##Before getting to the actual question
Alright I have created my own authentication system that I am going to use on my API.
Simple explanation:
On /signup
the user types in username, password etc… the API grants the user with tokens
which are stored in the user document in the database. The API also returns with a response body with the new refreshToken
and accessToken
, my thought here is so the app easily can store the tokens on the phone for later calls to the API.
/login
is pretty much the same thing except you only provide username and password.

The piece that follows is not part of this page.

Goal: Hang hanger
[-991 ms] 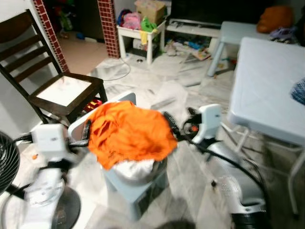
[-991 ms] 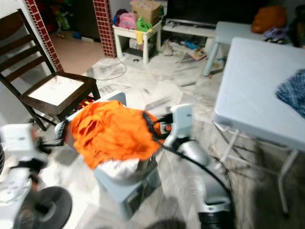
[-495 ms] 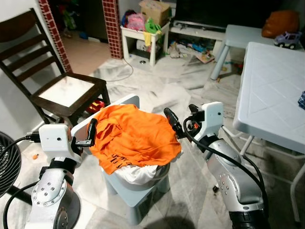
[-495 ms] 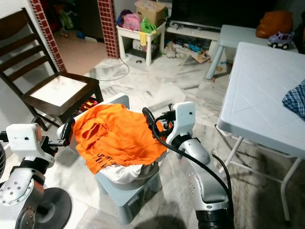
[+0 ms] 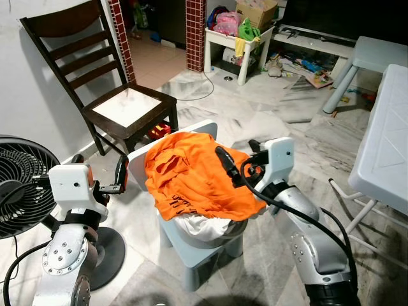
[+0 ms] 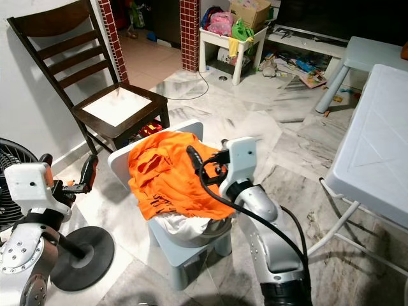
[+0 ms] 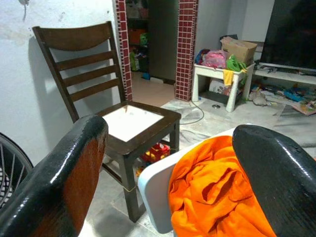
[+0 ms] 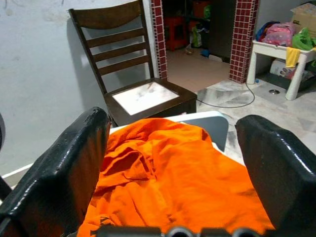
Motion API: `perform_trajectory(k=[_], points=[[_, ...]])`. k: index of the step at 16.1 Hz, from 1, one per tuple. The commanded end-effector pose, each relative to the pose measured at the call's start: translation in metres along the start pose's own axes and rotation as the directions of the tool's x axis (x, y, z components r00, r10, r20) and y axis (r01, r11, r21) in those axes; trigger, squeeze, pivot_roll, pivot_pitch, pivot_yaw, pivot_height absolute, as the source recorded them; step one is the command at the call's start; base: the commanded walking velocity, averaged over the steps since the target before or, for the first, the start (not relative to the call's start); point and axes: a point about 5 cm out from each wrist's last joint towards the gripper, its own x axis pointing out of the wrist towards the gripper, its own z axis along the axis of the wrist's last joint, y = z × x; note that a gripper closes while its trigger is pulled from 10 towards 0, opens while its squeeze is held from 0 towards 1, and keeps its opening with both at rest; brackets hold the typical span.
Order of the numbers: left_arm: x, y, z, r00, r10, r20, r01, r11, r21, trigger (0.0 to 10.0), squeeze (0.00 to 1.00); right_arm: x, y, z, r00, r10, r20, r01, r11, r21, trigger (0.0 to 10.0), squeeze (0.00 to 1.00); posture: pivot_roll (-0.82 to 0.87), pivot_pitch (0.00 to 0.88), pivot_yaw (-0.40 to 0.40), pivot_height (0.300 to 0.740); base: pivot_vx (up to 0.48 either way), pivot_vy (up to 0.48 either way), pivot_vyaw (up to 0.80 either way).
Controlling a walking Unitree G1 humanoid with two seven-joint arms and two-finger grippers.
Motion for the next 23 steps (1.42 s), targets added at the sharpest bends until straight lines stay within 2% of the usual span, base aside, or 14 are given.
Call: perform_trajectory(k=[1, 13, 15, 20, 21, 23], points=[[0.000, 0.000, 0.000, 1.000, 0.002, 0.001, -0.002, 1.000, 0.004, 10.0, 0.00, 0.000, 0.000, 0.001, 1.000, 0.001, 0.006, -0.001, 1.000, -0.004, 10.0, 0.00, 0.04, 0.079, -0.022, 0.740, 0.000, 0.000, 0.48], [-0.001, -0.008, -0.005, 1.000, -0.023, -0.018, 0.022, 1.000, -0.017, 10.0, 0.00, 0.000, -0.002, 0.001, 1.000, -0.027, 0.004, 0.027, 0.999, 0.016, 10.0, 0.00, 0.04, 0.086, -0.016, 0.740, 0.273, 0.000, 0.00], [-0.001, -0.007, -0.007, 0.999, 0.000, -0.035, -0.001, 1.000, -0.025, 10.0, 0.00, -0.001, -0.001, 0.000, 1.000, -0.026, 0.003, 0.026, 1.000, 0.014, 10.0, 0.00, 0.04, 0.087, -0.016, 0.740, 0.000, 0.000, 0.00], [0.002, 0.007, -0.015, 0.992, 0.094, -0.080, -0.090, 0.994, 0.056, 10.0, 0.00, -0.001, 0.001, -0.001, 1.000, -0.003, -0.013, 0.003, 1.000, 0.010, 10.0, 0.00, 0.04, 0.095, -0.024, 0.740, 0.000, 0.000, 0.00], [0.005, 0.014, -0.024, 0.987, 0.100, -0.124, -0.089, 0.992, 0.092, 10.0, 0.00, -0.001, 0.005, -0.001, 1.000, 0.021, -0.016, -0.021, 1.000, 0.013, 10.0, 0.00, 0.04, 0.107, -0.029, 0.740, 0.000, 0.000, 0.00], [0.013, 0.018, -0.039, 0.974, 0.067, -0.214, -0.048, 0.995, 0.093, 10.0, 0.00, -0.002, 0.008, -0.001, 0.999, 0.041, -0.024, -0.041, 0.999, 0.015, 10.0, 0.00, 0.04, 0.119, -0.033, 0.740, 0.000, 0.000, 0.00]])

One of the routes in the API is the /article
which you can GET
& POST
.
Now if you try to for example GET
the /article
and your accessToken
is expired the API will automatically call /token
which requires the refreshToken
in the header, the /token
will then grant you a new accessToken
and request the same route you were trying to get (in this case /article
) with the new accessToken
in the header.
The question:
What is the best way to update the accessToken
in the app with the new accessToken
?
router
.route('/article')
.get(
AuthenticateController.authenticate,
NewsController.getAllArticles,
AuthenticateController.sendAuthorize
);
This is how I do it now, AuthenticateController.authenticate
authenticates the accessToken and checks if it is expired and all that then calls next()
.
The NewsController.getAllArticles
gets all the articles and also calls next()
so the AuthenticateController.sendAuthorize
can run and return the new accessToken
in the response header when a new one is granted (I thought this would make it easier to obatin the new token in the app). This is where my question comes in because I can’t call next()
on every route because on some routes the main function already returns a response and that means that next()
cannot be called which means AuthenticateController.sendAuthorize
will never run. I want the AuthenticateController.authenticate
to be the only middleware required to authenticate the user.